Exercise brief -
In the data that follows, every line containing the word "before" should be returned.
──────
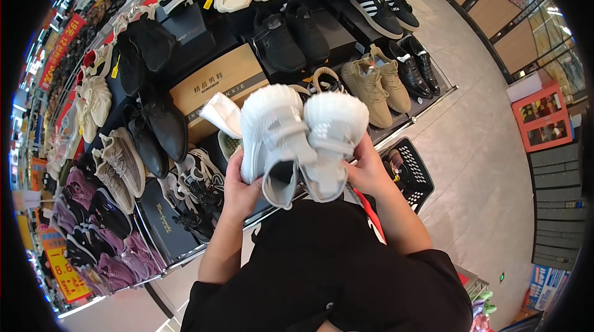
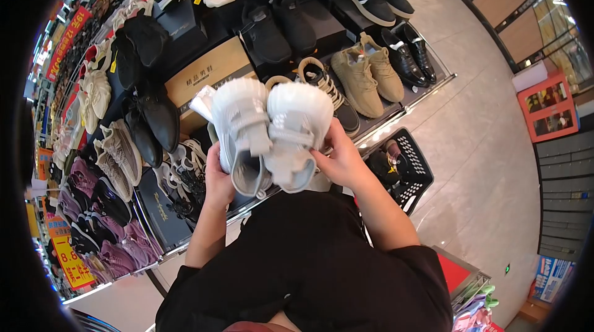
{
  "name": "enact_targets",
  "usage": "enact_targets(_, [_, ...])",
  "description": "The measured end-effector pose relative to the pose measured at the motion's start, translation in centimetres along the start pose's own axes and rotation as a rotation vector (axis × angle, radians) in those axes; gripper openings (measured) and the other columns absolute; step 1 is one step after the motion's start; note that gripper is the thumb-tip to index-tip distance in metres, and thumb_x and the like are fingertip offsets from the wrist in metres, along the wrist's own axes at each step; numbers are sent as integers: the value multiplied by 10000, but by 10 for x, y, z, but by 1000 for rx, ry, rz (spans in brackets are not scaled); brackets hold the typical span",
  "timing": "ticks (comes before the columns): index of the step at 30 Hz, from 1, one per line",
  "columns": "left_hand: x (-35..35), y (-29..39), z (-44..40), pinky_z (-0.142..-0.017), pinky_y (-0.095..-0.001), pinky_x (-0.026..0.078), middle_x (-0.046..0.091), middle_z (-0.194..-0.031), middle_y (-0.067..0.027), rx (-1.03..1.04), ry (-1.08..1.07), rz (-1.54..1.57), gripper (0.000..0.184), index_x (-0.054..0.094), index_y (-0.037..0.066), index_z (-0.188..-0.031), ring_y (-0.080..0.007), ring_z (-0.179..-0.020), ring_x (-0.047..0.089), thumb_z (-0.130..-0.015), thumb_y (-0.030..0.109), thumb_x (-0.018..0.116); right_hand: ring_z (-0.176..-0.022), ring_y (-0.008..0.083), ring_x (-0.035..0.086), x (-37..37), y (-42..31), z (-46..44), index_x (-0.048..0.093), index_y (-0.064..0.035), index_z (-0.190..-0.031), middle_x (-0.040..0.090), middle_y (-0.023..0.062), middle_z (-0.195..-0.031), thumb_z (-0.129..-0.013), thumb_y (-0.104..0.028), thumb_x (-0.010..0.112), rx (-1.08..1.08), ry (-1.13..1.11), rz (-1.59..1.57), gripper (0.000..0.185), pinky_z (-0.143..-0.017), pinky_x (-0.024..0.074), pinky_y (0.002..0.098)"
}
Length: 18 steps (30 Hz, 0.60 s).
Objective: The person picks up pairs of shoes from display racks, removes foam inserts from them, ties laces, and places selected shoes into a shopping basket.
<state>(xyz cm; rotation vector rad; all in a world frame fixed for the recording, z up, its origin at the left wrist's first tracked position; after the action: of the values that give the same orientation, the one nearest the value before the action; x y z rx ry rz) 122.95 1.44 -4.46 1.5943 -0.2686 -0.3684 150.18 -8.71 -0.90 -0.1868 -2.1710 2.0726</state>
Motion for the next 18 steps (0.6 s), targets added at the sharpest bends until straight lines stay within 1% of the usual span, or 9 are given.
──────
Solution to this problem -
  "timing": "ticks (comes before the columns): index of the step at 30 Hz, from 1, one per line",
<state>(xyz cm; rotation vector rad; all in a world frame fixed for the recording, z up, its origin at the left wrist's first tracked position; after the action: of the values that give the same orientation, the one nearest the value before the action; x y z rx ry rz) 122.95 1.44 -4.46 1.5943 -0.2686 -0.3684 150.18 -8.71 -0.90 -0.1868 -2.1710 2.0726</state>

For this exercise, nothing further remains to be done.